[EXERCISE] Write out all of the lines below, exactly and completely.

[DATA RECORDS]
◆ ◆ ◆ ◆ ◆
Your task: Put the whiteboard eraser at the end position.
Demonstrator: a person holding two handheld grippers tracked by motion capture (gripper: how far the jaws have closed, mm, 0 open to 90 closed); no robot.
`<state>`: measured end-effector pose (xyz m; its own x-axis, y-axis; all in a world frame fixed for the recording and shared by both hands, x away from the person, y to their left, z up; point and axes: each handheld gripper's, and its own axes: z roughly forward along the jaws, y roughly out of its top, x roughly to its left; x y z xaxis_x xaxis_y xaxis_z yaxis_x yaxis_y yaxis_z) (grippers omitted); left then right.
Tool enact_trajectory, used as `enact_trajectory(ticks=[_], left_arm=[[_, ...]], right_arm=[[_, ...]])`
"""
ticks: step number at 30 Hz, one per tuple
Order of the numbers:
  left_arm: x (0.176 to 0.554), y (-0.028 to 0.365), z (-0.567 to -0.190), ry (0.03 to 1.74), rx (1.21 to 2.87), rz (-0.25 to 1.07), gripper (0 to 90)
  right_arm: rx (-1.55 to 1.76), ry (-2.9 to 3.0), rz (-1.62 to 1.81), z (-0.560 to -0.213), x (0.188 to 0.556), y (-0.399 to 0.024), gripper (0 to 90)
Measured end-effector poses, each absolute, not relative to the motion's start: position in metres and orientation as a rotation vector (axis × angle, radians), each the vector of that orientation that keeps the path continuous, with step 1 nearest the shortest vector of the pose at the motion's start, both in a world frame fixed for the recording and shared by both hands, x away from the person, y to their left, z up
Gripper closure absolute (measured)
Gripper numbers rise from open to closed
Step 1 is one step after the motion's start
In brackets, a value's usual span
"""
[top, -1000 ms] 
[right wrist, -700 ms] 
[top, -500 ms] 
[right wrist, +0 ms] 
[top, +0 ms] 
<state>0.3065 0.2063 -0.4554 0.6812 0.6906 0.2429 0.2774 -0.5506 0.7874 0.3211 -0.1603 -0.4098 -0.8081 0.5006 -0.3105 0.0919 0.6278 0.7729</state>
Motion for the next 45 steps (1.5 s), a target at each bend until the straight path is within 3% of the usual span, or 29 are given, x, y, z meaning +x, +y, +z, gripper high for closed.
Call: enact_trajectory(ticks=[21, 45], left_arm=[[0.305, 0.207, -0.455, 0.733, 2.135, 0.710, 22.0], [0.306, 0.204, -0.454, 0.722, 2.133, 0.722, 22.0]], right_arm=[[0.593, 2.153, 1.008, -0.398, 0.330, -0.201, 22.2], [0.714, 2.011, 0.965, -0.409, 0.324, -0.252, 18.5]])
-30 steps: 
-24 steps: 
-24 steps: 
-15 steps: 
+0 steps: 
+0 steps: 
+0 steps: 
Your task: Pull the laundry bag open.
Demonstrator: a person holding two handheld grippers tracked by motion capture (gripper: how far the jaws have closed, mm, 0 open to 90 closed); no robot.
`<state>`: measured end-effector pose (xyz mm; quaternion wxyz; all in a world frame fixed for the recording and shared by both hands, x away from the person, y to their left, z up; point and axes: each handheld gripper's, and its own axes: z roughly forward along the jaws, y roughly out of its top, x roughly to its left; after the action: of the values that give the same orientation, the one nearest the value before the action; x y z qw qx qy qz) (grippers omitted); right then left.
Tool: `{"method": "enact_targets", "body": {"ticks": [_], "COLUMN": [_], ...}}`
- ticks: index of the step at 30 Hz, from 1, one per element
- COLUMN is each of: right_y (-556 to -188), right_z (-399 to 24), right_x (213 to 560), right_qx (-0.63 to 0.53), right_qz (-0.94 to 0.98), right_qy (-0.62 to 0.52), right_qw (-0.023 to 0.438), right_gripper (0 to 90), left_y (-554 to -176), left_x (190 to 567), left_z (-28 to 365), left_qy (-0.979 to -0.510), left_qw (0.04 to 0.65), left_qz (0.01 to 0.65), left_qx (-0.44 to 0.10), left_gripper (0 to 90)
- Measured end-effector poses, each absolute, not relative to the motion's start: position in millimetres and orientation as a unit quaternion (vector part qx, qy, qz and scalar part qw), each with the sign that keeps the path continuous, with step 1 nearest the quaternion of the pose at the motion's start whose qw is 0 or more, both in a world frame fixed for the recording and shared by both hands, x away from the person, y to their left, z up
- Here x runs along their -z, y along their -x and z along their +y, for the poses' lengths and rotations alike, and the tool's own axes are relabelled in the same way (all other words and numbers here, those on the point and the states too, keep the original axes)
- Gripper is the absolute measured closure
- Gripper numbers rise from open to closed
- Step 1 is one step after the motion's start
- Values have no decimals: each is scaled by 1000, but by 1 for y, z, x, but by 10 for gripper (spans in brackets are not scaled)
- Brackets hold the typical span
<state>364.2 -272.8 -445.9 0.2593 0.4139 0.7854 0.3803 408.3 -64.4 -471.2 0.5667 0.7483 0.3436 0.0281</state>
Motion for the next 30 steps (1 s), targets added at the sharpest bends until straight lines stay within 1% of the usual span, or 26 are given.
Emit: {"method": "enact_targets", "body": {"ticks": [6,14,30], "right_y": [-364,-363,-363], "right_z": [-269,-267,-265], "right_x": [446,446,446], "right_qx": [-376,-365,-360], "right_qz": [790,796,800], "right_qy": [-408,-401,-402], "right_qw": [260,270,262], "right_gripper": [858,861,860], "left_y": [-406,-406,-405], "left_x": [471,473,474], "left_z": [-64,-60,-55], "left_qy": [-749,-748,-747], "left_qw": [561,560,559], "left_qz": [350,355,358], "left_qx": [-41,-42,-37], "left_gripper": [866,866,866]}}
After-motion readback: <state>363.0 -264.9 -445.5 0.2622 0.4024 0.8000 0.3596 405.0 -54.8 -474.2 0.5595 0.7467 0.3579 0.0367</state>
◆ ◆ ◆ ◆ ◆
[EXPECTED OUTPUT]
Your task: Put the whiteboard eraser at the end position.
Demonstrator: a person holding two handheld grippers tracked by motion capture (gripper: how far the jaws have closed, mm, 0 open to 90 closed); no robot.
`<state>`: measured end-effector pose (xyz m; its own x-axis, y-axis; all in a world frame fixed for the recording and shared by both hands, x away from the person, y to their left, z up; point and axes: each handheld gripper's, and its own axes: z roughly forward along the jaws, y roughly out of its top, x roughly to its left; x y z xaxis_x xaxis_y xaxis_z yaxis_x yaxis_y yaxis_z) (grippers omitted); left then right.
Tool enact_trajectory, used as `enact_trajectory(ticks=[_], left_arm=[[_, ...]], right_arm=[[_, ...]])`
"""
ticks: step number at 30 Hz, one per tuple
Order of the numbers:
  left_arm: x (0.176 to 0.554), y (-0.028 to 0.365), z (-0.567 to -0.190), ry (0.03 to 1.74), rx (1.21 to 2.87), rz (-0.25 to 1.07), gripper (0 to 90)
  right_arm: rx (-1.55 to 1.76), ry (-2.9 to 3.0), rz (-1.62 to 1.81), z (-0.560 to -0.213), x (0.188 to 0.556), y (-0.399 to 0.024), gripper (0 to 90)
Measured end-effector poses, each absolute, not relative to the motion's start: position in metres and orientation as a rotation vector (axis × angle, radians), each the vector of that orientation that keeps the path continuous, with step 1 nearest the shortest vector of the pose at the motion's start, both in a world frame fixed for the recording and shared by both hands, x away from the person, y to their left, z up
Gripper closure absolute (measured)
Gripper numbers rise from open to closed
Step 1 is one step after the motion's start
In brackets, a value's usual span
"""
[top, -1000 ms] 
[right wrist, -700 ms] 
[top, -500 ms] 
[right wrist, +0 ms] 
[top, +0 ms] 
<state>0.3065 0.2063 -0.4554 0.6812 0.6906 0.2429 0.2774 -0.5506 0.7874 0.3211 -0.1603 -0.4098 -0.8081 0.5006 -0.3105 0.0919 0.6278 0.7729</state>
Motion for the next 45 steps (1.5 s), a target at each bend until the straight path is within 3% of the usual span, or 29 are given, x, y, z meaning +x, +y, +z, gripper high for closed.
Call: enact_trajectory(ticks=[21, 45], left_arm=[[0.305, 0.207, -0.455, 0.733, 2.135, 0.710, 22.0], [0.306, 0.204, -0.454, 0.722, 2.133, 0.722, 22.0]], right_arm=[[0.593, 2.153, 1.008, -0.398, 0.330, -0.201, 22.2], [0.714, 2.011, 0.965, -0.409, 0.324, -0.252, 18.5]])
-30 steps: 
-24 steps: 
-24 steps: 
-15 steps: 
+0 steps: 
+0 steps: 
+0 steps: 
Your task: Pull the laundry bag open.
Demonstrator: a person holding two handheld grippers tracked by motion capture (gripper: how far the jaws have closed, mm, 0 open to 90 closed); no robot.
`<state>`: measured end-effector pose (xyz mm; quaternion wxyz; all in a world frame fixed for the recording and shared by both hands, x away from the person, y to their left, z up; point and axes: each handheld gripper's, and its own axes: z roughly forward along the jaws, y roughly out of its top, x roughly to its left; after the action: of the values that give the same orientation, the one nearest the value before the action; x y z qw qx qy qz) (grippers omitted); right then left.
Tool: `{"method": "enact_targets", "body": {"ticks": [_], "COLUMN": [_], ...}}`
- ticks: index of the step at 30 Hz, from 1, one per element
- COLUMN is each of: right_y (-556 to -188), right_z (-399 to 24), right_x (213 to 560), right_qx (-0.63 to 0.53), right_qz (-0.94 to 0.98), right_qy (-0.62 to 0.52), right_qw (-0.023 to 0.438), right_gripper (0 to 90), left_y (-554 to -176), left_x (190 to 567), left_z (-28 to 365), left_qy (-0.979 to -0.510), left_qw (0.04 to 0.65), left_qz (0.01 to 0.65), left_qx (-0.44 to 0.10), left_gripper (0 to 90)
- Measured end-effector poses, each absolute, not relative to the motion's start: position in millimetres and orientation as a unit quaternion (vector part qx, qy, qz and scalar part qw), each with the sign that keeps the path continuous, with step 1 nearest the quaternion of the pose at the motion's start whose qw is 0 or more, both in a world frame fixed for the recording and shared by both hands, x away from the person, y to their left, z up
- Here x runs along their -z, y along their -x and z along their +y, for the poses' lengths and rotations alike, and the tool's own axes are relabelled in the same way (all other words and numbers here, those on the point and the states too, keep the original axes)
- Gripper is the absolute measured closure
- Gripper numbers rise from open to closed
- Step 1 is one step after the motion's start
- Values have no decimals: each is scaled by 1000, but by 1 for y, z, x, but by 10 for gripper (spans in brackets are not scaled)
- Brackets hold the typical span
<state>364.2 -272.8 -445.9 0.2593 0.4139 0.7854 0.3803 408.3 -64.4 -471.2 0.5667 0.7483 0.3436 0.0281</state>
Motion for the next 30 steps (1 s), targets added at the sharpest bends until straight lines stay within 1% of the usual span, or 26 are given.
Emit: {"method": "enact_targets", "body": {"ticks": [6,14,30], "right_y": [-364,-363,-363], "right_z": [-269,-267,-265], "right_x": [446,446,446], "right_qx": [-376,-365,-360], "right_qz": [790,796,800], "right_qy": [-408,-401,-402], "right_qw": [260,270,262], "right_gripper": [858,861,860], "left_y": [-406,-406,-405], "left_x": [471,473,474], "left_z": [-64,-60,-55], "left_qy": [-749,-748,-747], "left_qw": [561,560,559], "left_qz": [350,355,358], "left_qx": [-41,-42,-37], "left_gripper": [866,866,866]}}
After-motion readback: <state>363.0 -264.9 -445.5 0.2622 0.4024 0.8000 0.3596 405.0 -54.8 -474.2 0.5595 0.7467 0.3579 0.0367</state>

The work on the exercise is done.